Instructions for the task
In the material below, find each line that contains the word "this" and copy it.

Exercise data
------------------------------------------------------------
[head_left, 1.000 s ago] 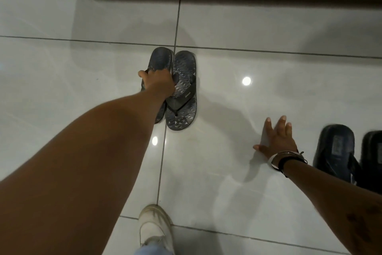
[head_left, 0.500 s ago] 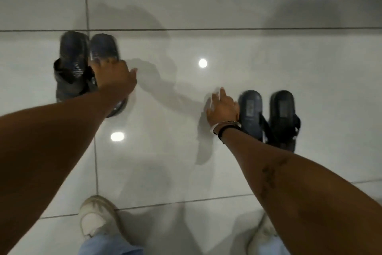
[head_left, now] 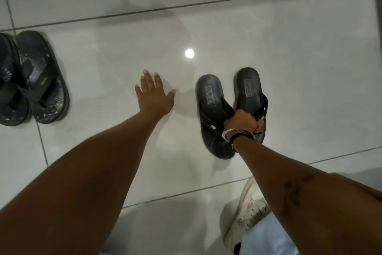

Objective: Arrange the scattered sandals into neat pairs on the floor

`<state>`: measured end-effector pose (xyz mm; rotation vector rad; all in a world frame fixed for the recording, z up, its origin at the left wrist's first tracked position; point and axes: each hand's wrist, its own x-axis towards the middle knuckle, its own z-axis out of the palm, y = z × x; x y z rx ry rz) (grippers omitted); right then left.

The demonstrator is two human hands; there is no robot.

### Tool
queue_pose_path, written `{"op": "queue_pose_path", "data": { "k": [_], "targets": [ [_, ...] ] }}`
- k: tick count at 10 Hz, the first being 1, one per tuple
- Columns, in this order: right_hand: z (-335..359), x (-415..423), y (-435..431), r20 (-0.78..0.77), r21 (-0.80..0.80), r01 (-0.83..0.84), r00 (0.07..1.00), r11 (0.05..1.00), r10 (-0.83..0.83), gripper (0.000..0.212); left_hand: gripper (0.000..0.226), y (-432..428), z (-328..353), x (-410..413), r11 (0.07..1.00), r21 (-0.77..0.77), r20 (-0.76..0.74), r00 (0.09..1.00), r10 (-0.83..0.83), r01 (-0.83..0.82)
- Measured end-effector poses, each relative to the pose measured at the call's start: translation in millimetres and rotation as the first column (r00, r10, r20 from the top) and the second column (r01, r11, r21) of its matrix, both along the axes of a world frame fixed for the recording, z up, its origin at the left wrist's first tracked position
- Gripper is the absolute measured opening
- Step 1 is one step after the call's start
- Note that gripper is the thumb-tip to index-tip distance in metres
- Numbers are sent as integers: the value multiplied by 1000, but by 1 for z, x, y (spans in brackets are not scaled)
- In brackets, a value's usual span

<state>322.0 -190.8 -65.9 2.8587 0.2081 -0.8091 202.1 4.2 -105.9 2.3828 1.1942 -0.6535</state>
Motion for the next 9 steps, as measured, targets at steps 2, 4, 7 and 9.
{"op": "queue_pose_path", "data": {
  "k": [2,4,7,9],
  "targets": [
    [18,60,55,97,171,-127,989,977,112,8,85,1,-2,2,1000,9,-48,999,-2,3],
    [25,88,131,77,221,-177,983,959,164,8,79,1,-1,6,999,3,-47,998,42,-42],
    [17,80,170,72,218,-227,974,949,216,16,71,6,3,2,999,-33,-67,998,10,-12],
    [42,71,161,222,162,-340,927,926,301,37,60,34,35,9,994,-108,-74,997,19,-27]
  ]
}}
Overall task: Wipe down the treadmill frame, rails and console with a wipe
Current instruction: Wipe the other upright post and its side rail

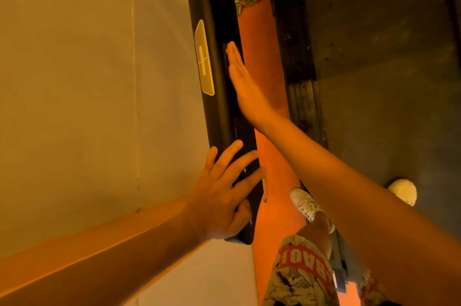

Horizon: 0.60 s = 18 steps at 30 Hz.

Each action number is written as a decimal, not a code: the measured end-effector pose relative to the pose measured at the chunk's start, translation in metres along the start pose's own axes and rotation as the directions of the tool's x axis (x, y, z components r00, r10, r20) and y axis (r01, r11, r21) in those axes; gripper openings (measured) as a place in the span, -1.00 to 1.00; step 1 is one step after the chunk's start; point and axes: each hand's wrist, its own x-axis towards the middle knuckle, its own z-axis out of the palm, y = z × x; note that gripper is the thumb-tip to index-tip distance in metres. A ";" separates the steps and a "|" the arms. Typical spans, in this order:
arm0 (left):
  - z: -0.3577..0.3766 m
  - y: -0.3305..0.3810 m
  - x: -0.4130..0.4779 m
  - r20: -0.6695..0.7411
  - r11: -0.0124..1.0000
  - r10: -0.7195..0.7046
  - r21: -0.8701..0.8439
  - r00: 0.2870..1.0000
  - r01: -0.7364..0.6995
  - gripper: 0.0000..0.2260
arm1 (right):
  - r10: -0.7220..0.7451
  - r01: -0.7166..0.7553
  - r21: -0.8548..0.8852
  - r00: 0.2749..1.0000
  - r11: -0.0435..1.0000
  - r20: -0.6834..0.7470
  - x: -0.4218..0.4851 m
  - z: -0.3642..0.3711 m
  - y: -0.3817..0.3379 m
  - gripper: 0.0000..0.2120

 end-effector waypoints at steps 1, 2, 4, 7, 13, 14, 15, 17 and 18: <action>0.000 0.000 0.000 0.002 1.000 0.004 0.006 1.000 -0.004 -0.50 | -0.025 0.025 -0.002 1.000 1.000 0.004 -0.006 0.001 0.004 -0.46; 0.000 0.001 -0.001 0.006 1.000 0.004 0.008 1.000 -0.004 -0.50 | -0.037 0.037 -0.019 0.999 0.999 0.014 -0.011 0.000 0.009 -0.44; -0.001 0.000 -0.002 0.003 1.000 -0.004 0.003 1.000 0.004 -0.52 | -0.036 0.038 -0.068 0.999 0.997 0.033 -0.014 -0.004 0.017 -0.43; -0.002 0.000 -0.001 -0.001 1.000 -0.013 -0.011 1.000 0.013 -0.53 | 0.034 -0.033 -0.061 0.999 0.998 0.018 -0.005 -0.008 0.012 -0.46; -0.004 0.001 -0.001 -0.004 1.000 -0.005 0.007 1.000 0.005 -0.54 | 0.092 -0.093 0.013 0.995 0.996 0.036 -0.023 -0.002 -0.001 -0.50; -0.004 0.002 -0.001 -0.003 1.000 -0.003 0.015 1.000 0.003 -0.54 | 0.082 -0.082 0.003 0.995 0.997 0.059 -0.030 -0.003 0.001 -0.50; -0.004 0.002 -0.001 -0.003 1.000 -0.006 0.020 1.000 0.006 -0.54 | 0.082 -0.083 -0.002 0.993 0.997 0.079 -0.033 -0.005 0.004 -0.50; -0.004 0.004 -0.001 -0.004 1.000 -0.015 0.028 1.000 0.015 -0.54 | 0.092 -0.093 0.009 0.992 0.996 0.082 -0.026 -0.008 0.002 -0.49; -0.004 0.004 -0.001 -0.003 0.999 -0.018 0.030 1.000 0.018 -0.54 | 0.092 -0.094 0.015 0.993 0.995 0.068 -0.018 -0.009 0.000 -0.49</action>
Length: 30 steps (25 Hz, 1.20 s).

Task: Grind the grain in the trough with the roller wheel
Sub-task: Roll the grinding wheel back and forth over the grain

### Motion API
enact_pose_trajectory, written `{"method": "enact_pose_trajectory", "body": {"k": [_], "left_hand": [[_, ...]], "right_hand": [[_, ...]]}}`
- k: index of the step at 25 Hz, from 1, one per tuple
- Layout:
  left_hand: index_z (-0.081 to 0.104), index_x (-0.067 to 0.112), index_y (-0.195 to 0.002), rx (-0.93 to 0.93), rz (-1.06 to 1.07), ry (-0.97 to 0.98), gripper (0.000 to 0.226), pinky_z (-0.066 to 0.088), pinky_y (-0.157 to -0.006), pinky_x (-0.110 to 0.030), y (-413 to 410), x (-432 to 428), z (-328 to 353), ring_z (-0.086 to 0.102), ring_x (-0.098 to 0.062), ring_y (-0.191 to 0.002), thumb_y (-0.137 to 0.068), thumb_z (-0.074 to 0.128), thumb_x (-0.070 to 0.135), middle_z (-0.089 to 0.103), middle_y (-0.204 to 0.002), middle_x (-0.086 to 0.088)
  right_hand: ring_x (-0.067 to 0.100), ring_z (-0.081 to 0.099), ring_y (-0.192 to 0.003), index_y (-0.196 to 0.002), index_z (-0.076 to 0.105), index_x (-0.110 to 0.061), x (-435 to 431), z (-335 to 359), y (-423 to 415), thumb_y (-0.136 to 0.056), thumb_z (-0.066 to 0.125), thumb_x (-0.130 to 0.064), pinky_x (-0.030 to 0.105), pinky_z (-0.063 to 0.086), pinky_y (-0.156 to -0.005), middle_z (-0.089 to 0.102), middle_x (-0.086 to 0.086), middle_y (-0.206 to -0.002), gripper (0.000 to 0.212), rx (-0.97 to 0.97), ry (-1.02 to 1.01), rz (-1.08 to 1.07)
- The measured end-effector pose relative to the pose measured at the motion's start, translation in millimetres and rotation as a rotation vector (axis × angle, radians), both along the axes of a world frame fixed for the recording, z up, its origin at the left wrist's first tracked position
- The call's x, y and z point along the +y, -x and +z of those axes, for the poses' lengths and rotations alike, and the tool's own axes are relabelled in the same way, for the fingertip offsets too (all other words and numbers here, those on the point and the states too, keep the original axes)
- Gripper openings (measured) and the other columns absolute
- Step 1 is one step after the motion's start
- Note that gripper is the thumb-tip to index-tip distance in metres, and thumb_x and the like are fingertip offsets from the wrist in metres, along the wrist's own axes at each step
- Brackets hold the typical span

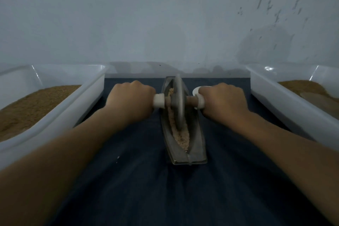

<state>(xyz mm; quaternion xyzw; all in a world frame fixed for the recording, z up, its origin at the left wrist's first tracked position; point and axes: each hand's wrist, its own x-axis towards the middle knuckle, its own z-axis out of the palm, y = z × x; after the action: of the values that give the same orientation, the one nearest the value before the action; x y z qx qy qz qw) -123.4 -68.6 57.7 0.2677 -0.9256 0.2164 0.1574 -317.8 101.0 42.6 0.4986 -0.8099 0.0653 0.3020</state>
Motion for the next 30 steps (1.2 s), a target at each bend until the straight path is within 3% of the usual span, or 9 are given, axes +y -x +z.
{"method": "enact_pose_trajectory", "body": {"k": [3,5,10,12,15,18,21,24,30], "left_hand": [[0.066,0.026,-0.101,-0.038,0.081,-0.027,0.017,0.040,-0.060,-0.034,36,-4,23,0.052,-0.020,-0.070,-0.091,0.059,0.038,0.052,-0.081,0.002],[0.065,0.028,-0.100,-0.069,0.052,-0.003,0.016,0.038,-0.059,-0.035,31,-2,24,0.049,-0.019,-0.068,-0.089,0.061,0.040,0.050,-0.079,0.004],[0.049,0.033,-0.066,0.159,-0.207,0.194,0.018,0.015,-0.045,-0.019,-31,12,-11,0.017,-0.015,-0.043,-0.062,0.065,0.042,0.013,-0.057,0.012],[0.047,0.032,-0.065,0.197,-0.133,0.199,0.020,0.010,-0.046,-0.019,-18,7,-14,0.012,-0.014,-0.043,-0.066,0.066,0.037,0.011,-0.056,0.011],[0.056,0.023,-0.082,0.178,0.070,0.042,0.010,0.030,-0.051,-0.031,24,-3,-5,0.042,-0.022,-0.054,-0.088,0.060,0.030,0.046,-0.066,0.002],[0.059,0.026,-0.089,0.126,0.078,-0.089,0.008,0.037,-0.061,-0.034,30,-10,-2,0.061,-0.027,-0.075,-0.091,0.056,0.033,0.061,-0.084,-0.001],[0.049,0.032,-0.076,0.192,-0.100,0.045,0.015,0.030,-0.049,-0.027,-17,5,-18,0.052,-0.024,-0.053,-0.082,0.058,0.042,0.045,-0.063,0.008],[0.039,0.034,-0.069,0.221,-0.181,0.122,0.022,0.012,-0.046,-0.018,-43,14,-24,0.031,-0.015,-0.042,-0.073,0.057,0.047,0.038,-0.052,0.012],[0.060,0.029,-0.085,0.148,0.083,-0.097,0.007,0.036,-0.058,-0.033,19,-8,-7,0.047,-0.020,-0.063,-0.088,0.057,0.034,0.054,-0.075,0.003]], "right_hand": [[0.025,0.061,-0.079,-0.083,0.057,-0.029,-28,12,8,-0.088,0.064,-0.037,0.033,0.043,-0.062,0.063,-0.004,-0.085,0.011,-0.259,-0.093,-0.102],[0.019,0.057,-0.070,-0.083,0.060,-0.030,-17,10,9,-0.086,0.062,-0.036,0.030,0.040,-0.058,0.063,-0.006,-0.082,0.007,-0.265,-0.111,-0.077],[-0.004,0.003,-0.052,-0.062,0.035,-0.032,35,0,-6,-0.050,0.068,-0.043,0.015,0.003,-0.050,0.009,-0.018,-0.057,0.037,0.190,0.124,0.153],[0.004,0.016,-0.045,-0.064,0.044,-0.031,19,0,-7,-0.058,0.071,-0.042,0.018,0.011,-0.048,0.020,-0.015,-0.055,0.030,0.132,0.016,0.046],[0.023,0.053,-0.067,-0.082,0.058,-0.028,-25,19,-5,-0.086,0.066,-0.042,0.029,0.032,-0.057,0.059,-0.003,-0.078,0.016,-0.091,-0.061,-0.102],[0.024,0.059,-0.075,-0.083,0.059,-0.027,-33,30,-2,-0.089,0.066,-0.037,0.030,0.040,-0.061,0.065,0.000,-0.089,0.014,-0.103,-0.136,-0.101],[0.009,0.031,-0.046,-0.065,0.040,-0.031,12,17,-13,-0.068,0.070,-0.033,0.022,0.023,-0.045,0.039,-0.012,-0.058,0.030,0.112,-0.081,0.078],[0.001,0.006,-0.042,-0.058,0.037,-0.034,39,19,-16,-0.048,0.067,-0.041,0.014,0.006,-0.049,0.010,-0.016,-0.052,0.033,0.268,0.040,0.160],[0.023,0.058,-0.072,-0.079,0.051,-0.028,-32,24,-4,-0.089,0.066,-0.036,0.029,0.041,-0.058,0.064,0.000,-0.084,0.020,-0.001,-0.107,-0.072]]}}
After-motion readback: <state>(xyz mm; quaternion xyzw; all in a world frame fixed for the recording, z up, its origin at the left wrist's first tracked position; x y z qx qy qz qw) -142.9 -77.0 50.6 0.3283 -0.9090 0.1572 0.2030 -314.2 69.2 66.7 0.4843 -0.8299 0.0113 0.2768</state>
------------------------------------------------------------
Answer box
- Columns, in this order: right_hand: z (-335..359), x (-415..423), y (-435..431), r20 (-0.78..0.77), r21 (-0.80..0.80), r01 (-0.83..0.84), r00 (0.07..1.00), r11 (0.05..1.00), r10 (-0.83..0.83), gripper (0.000..0.212); left_hand: gripper (0.000..0.226), y (-432..428), z (-328..353), x (-410..413), r11 (0.07..1.00), r21 (-0.77..0.77), r20 (-0.76..0.74), r00 (0.09..1.00), r10 (-0.83..0.83), r01 (-0.83..0.82)
Each action number is written as a decimal, not a code: the measured end-effector pose relative to the pose measured at the chunk's start, translation in metres along the start pose's own axes and rotation as the directions of the tool's x axis (x, y, z components r00, r10, r20) and y axis (r01, r11, r21) in those axes; gripper openings (measured) as a place in the span, -1.00 to 1.00; step 1 is one step after the chunk's start; point and axes: each hand's wrist, its own x-axis towards the middle knuckle, its own z-axis out of the palm, y = z × x; note that gripper is the thumb-tip to index-tip distance in metres. A ";" separates the steps and a "|" the arms. Typical spans, in this order:

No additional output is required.